Power to the people
A series of training programmes held across the country have been teaching tenants how to scrutinise their landlords. Helen Clifton finds out if it is working
A meeting room overlooking the historic pitches of Lancashire Cricket Club is an apt location for a training course on how to get landlords to play by the rules.
More than 100 tenants from 15 housing associations have gathered in Manchester to learn how new co-regulation legislation could mean they have more powers than ever to scrutinise housing providers.
The course is just one of 102 growing together events that have taken place across England over the past seven months as part of a national tenant training programme.

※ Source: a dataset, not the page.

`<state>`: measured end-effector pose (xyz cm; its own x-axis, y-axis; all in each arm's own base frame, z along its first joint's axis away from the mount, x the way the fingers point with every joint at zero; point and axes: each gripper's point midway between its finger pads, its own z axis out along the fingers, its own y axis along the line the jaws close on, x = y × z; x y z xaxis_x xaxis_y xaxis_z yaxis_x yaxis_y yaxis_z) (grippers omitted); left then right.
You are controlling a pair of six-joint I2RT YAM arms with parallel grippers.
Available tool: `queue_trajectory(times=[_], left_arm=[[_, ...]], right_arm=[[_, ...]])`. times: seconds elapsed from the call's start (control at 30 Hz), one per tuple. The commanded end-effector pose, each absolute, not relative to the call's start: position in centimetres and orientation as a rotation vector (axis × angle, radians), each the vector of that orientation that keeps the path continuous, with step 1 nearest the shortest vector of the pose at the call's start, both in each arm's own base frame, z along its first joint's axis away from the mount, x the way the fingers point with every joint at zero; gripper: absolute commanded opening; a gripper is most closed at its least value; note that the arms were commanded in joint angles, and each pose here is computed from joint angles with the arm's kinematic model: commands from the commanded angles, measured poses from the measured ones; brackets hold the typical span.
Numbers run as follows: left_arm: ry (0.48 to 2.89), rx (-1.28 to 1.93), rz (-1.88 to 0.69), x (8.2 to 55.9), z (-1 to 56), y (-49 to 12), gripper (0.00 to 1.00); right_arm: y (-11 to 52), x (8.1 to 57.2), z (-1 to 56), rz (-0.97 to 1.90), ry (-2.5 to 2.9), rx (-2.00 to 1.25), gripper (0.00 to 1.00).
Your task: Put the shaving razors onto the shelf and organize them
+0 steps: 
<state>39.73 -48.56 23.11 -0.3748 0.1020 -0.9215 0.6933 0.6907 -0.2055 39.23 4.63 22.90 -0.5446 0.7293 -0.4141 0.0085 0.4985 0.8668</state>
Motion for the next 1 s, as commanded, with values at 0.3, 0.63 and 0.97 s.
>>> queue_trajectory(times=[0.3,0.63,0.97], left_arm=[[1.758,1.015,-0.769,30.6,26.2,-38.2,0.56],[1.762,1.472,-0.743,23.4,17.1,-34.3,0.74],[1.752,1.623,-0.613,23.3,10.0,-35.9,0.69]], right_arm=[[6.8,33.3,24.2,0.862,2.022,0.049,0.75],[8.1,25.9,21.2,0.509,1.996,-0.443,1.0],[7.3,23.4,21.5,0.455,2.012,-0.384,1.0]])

Run by the Tenant Participation Advisory Service, together with the Tenants’ and Residents’ Organisations of England and benchmarking organisation Housemark, the programme was set up to help tenants learn how to create their own tenant panels to take on the day-to-day regulation of their landlords.
Introduced as part of the government’s localism agenda, co-regulation will come into force in April, when the Housing and Communities Agency takes over as housing regulator from the soon-to-be abolished Tenant Services Authority.
But - in line with the Localism Act - each landlord has complete freedom to decide how these panels will work.
Funded by the Communities and Local Government department’s £170,000 tenant empowerment grant, growing together has provided 1,400 tenants from 250 landlords with the knowledge to take control.
The programme gives tenants three different course options: an overview of co-regulation and the role tenants can play; an introduction to what scrutiny means in practice and how to develop it; and an advanced course in scrutiny, using real-life examples to help develop new panels.
All the growing together courses use examples of where tenant scrutiny is working, explains Debbie Lucas, head of training at TPAS. ‘People have said they have a better understanding of exactly what is involved in co-regulation - and how many opportunities there are out there,’ she says.
Although the tenant empowerment grant was originally intended to train 1,000 tenants, an extra few hundred applied, as well as dozens of housing staff members. Tenants of local authorities, housing associations and arm’s-length management organisations, co-ops and tenant management organisations were invited.
All courses were free for tenants, but staff places cost £102, which funded an accredited ‘introduction to scrutiny’ e-learning course, in which tenants took part. Six courses have been open to the public, while 89 have been organised in partnership with individual landlords, and normally held on their own premises.
In addition, seven larger ‘hothouse’ courses took place in December and January to give both staff and tenants the chance to meet and question existing scrutiny panels, and hear from guest experts on scrutiny.
At the Manchester growing together event, members of Guinness Northern Counties’ scrutiny council, created in March 2010 with help from TPAS, told the audience how they have already inspired improvements in the way their landlord works.
In early 2010, Guinness Northern Counties sent out letters to its 22,000 properties across the north of England asking tenants if they wanted to be members of the scrutiny council, recalls 68-year-old Rochdale resident Morris Pilling.
Of the 80 application requests, around 40 were interviewed. Based on their level of commitment, 10 were eventually chosen.
The scrutiny council soon identified the 26,000-home housing association’s ringback repair service as a weak area of service, and focused on creating an action plan for changes. Just a year after the group first met, satisfaction with the ringback service has increased by 6 per cent.
‘We can see the results coming through now,’ says Mr Pilling. ‘If it wasn’t making a difference, I wouldn’t be involved. It is not an “us and them” situation. It is about us working for the best of the company and the tenants.’
End of the line?
The Manchester event is the final one in the growing together programme, and though everyone involved agrees it’s been a huge success, they don’t know if this group of tenants and staff members assembled at Lancashire Cricket Club will be the last to benefit from it.
The tenant empowerment grant was always an interim solution, yet the CLG has yet to announce details of any further co-regulation training.
A spokesperson for the CLG says: ‘The government remains committed to empowering tenants. We have already announced grant funding of up to £535,000 for the National Communities Resource Centre to develop the skills and confidence of tenants.’
This training is residential, points out TPAS’s Ms Lucas. ‘To take part you have to go to Trafford Hall in Chester and places are limited,’ she explains. Without more money to deliver training to people in their own areas she fears many tenants may not be able to fully take advantage of new co-regulatory powers. But Ms Lucas remains optimistic. ‘We’re hopeful that more funding will come through,’ she says.
In September 2011, north east housing association Livin hosted a growing together course designed to give 11 of its own tenants, as well as 10 from neighbouring Cestria Community Housing Association, an overview of co-regulation and how it works.
Since then, 8,500-home Livin’s panel of tenant volunteers have scrutinised the organisation’s annual report, had meetings with the senior management team, and are ready to start their co-regulation work.
Livin resident involvement team leader Sylvia Dodsworth, who attended the course, says: ‘There has been some really useful stuff to come out of it. The tenants are really keen to maintain their independence and decide for themselves which areas to focus on.
‘The course was also really useful for me to have the information so I can answer their questions.’